▼
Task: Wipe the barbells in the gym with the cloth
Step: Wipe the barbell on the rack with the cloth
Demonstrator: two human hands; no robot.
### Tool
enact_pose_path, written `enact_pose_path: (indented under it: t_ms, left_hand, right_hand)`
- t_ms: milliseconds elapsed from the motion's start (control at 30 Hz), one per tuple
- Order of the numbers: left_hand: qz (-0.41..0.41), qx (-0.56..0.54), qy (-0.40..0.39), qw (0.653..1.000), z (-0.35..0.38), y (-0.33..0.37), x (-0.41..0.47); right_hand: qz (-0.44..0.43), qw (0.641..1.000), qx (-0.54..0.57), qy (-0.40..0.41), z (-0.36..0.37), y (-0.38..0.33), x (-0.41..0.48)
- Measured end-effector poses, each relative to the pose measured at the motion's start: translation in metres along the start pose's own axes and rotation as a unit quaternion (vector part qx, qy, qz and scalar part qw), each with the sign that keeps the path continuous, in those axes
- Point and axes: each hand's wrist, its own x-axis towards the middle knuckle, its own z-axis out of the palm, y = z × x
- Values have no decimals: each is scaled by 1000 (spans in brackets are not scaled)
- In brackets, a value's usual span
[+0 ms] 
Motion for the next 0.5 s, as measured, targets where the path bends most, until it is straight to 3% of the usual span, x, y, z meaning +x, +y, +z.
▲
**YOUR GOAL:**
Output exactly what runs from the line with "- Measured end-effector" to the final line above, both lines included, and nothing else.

**WRITTEN ANSWER:**
- Measured end-effector poses, each relative to the pose measured at the motion's start: translation in metres along the start pose's own axes and rotation as a unit quaternion (vector part qx, qy, qz and scalar part qw), each with the sign that keeps the path continuous, in those axes
- Point and axes: each hand's wrist, its own x-axis towards the middle knuckle, its own z-axis out of the palm, y = z × x
- Values have no decimals: each is scaled by 1000 (spans in brackets are not scaled)
- In brackets, a value's usual span
[+0 ms] 
Motion for the next 0.5 s, as measured, targets where the path bends most, until it is straight to 3% of the usual span, x, y, z meaning +x, +y, +z.

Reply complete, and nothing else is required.